# Stock Clustering

## Q1. SSE

In [261]:
from sklearn.cluster import KMeans
import numpy as np

with open('clustering_data.csv', 'r') as f:
    data = f.readlines()
    
stock_name_list = []
stock_change_list = []
# skip the header line
for line in data[1:]:
    line = line.split(',')
    stock_name_list.append(line[0])
    stock_change_list.append([float(x) for x in line[1:]])

stock_change = np.array(stock_change_list, dtype='float32')
kmeans = KMeans(init='random').fit(stock_change)
sse = kmeans.inertia_
sse

1651.9931640625

Result: 1651.99

## Q2. Decrease SSE
try to decrease the SSE as much as possible(k=8), select two parameters which can impact the SSE most

In [267]:
# try: init-method, number of iterations, tolerance
kmeans = KMeans(n_clusters=8, init='random', n_init=1000, max_iter=10000).fit(stock_change)
sse = kmeans.inertia_
print(sse)

kmeans = KMeans(n_clusters=8, init='k-means++').fit(stock_change)
sse = kmeans.inertia_
print(sse)

kmeans = KMeans(n_clusters=8, init='k-means++', n_init=1000, max_iter=10000, tol=1e-5).fit(stock_change)
sse = kmeans.inertia_
print(sse)

1579.822509765625
1809.9132080078125
1508.43408203125


After several tests, the sse can be reduced to `1508.43` by changing init-method to k-means++, increasing iterations and lowering tolerance.

## Q3. Labels

In [268]:
from collections import defaultdict
labels = kmeans.labels_
label_dict = defaultdict(list)
# add stocks to relevant label
for i in range(len(labels)):
    label = int(labels[i])
    label_dict[label].append(stock_name_list[i])
# sort by key
sorted_dict = dict(sorted(label_dict.items()))
sorted_dict

{0: ['Bank of America'],
 1: ['Chevron', 'Pfizer', 'ExxonMobil'],
 2: ['Kraft',
  'Verizon',
  'Procter & Gamble',
  'AT&T',
  'Merck',
  'McDonalds',
  'Coca-Cola',
  'Johnson & Johnson'],
 3: ['American Express',
  'Boeing',
  'Microsoft',
  'Walt Disney',
  'JPMorgan Chase'],
 4: ['Cisco Systems'],
 5: ['Hewlett-Packard'],
 6: ['DuPont', 'Caterpillar', 'Alcoa'],
 7: ['IBM',
  'The Home Depot',
  'Intel',
  'Wal-Mart',
  'General Electric',
  'United Technologies',
  'Travelers',
  '3M']}

### Label clusters

* Cluster1: **Banking**
  * Companies: Bank of America
  * Explanation: The company provides banking and financial services, including retail banking, investment management, and wealth management services.
* Cluster2: **Energy & Medicine**
  * Companies: Chevron, Pfizer, ExxonMobil
  * Explanation: Chevron and ExxonMobil provide energy like oil and gas, while Pfizer produces medicine.
* Cluster3: **Consumer Products**
  * Companies: American Express, Boeing, Microsoft, Walt Disney, Intel, United Technologies, 3M, Johnson & Johnson
  * Explanation: Companies provide consumer products like food, drinks, telecommunications and medicine.
* Cluster4: **Blue-chip**
  * Companies: American Express, Boeing, Microsoft, Walt Disney, JPMorgan Chase
  * Explanation: They can be divided in different industries, like finance, aerospace, technology and entertainment.
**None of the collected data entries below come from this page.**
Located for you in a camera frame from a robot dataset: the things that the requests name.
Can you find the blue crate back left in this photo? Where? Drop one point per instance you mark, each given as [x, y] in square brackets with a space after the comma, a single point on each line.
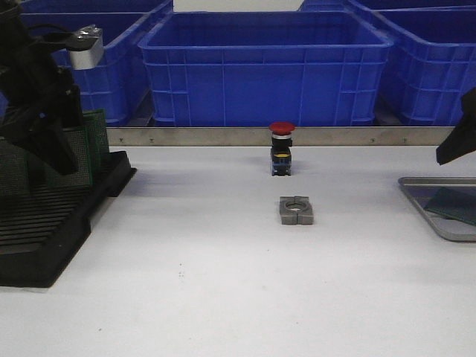
[111, 6]

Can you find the black slotted board rack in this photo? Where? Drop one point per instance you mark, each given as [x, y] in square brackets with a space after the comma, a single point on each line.
[42, 231]

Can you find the blue crate back right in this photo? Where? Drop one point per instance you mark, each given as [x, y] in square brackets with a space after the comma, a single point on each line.
[366, 6]

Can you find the blue plastic crate centre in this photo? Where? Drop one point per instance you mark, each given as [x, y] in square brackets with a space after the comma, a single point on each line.
[252, 69]

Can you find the blue plastic crate left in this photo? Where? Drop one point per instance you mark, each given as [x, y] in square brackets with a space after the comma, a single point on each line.
[118, 84]

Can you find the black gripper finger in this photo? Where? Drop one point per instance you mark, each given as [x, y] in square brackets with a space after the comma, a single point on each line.
[461, 140]

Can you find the blue plastic crate right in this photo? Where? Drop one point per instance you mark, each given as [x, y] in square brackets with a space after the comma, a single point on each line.
[430, 66]

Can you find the grey metal clamp block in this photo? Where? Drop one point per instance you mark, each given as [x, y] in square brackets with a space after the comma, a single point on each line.
[296, 210]

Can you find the green circuit board middle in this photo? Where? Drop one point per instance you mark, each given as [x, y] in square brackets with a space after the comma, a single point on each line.
[92, 122]

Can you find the silver metal tray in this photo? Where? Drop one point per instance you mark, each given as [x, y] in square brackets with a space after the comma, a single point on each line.
[419, 191]

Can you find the green circuit board back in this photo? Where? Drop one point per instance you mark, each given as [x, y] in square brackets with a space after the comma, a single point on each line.
[103, 140]

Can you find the green perforated circuit board front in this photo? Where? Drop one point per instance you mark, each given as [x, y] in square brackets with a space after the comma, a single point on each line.
[453, 204]

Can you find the red emergency stop button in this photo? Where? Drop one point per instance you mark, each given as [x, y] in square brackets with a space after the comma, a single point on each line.
[281, 142]

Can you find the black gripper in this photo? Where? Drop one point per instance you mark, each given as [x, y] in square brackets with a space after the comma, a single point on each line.
[42, 98]

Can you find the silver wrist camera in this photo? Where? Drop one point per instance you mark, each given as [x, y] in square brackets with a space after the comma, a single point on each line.
[85, 47]

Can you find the blue plastic crate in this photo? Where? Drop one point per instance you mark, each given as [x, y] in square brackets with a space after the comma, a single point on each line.
[118, 84]
[252, 69]
[430, 66]

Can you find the green perforated circuit board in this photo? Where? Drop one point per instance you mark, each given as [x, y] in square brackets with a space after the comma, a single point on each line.
[79, 143]
[453, 204]
But they are all big companies with reliable performance and growth, which can be classified as blue-chip companies. 
* Cluster5: **Communications**
  * Companies: Cisco Systems
  * Explanation: The company provides communication equipment and solutions.
* Cluster6: **Computer**
  * Companies: Hewlett-Packard
  * Explanation: The company provides computer hardware like laptops and servers.
* Cluster7: **Manufacture** 
  * Companies: DuPont, Caterpillar, Alcoa
  * Explanation: Companies involve in industrial manufacturing(DuPont, Caterpillar) and raw materials(Alcoa).
* Cluster8: **Technology and Retail**
  * Companies: IBM, The Home Depot, Intel, Wal-Mart, General Electric, United Technologies, Travelers, 3M
  * Explanation: IBM, Intel, General Electric, United Technologies and 3M can be considered as technology companies, and The Home Depot, Wal-Mart, Travelers can be considered as retail companies.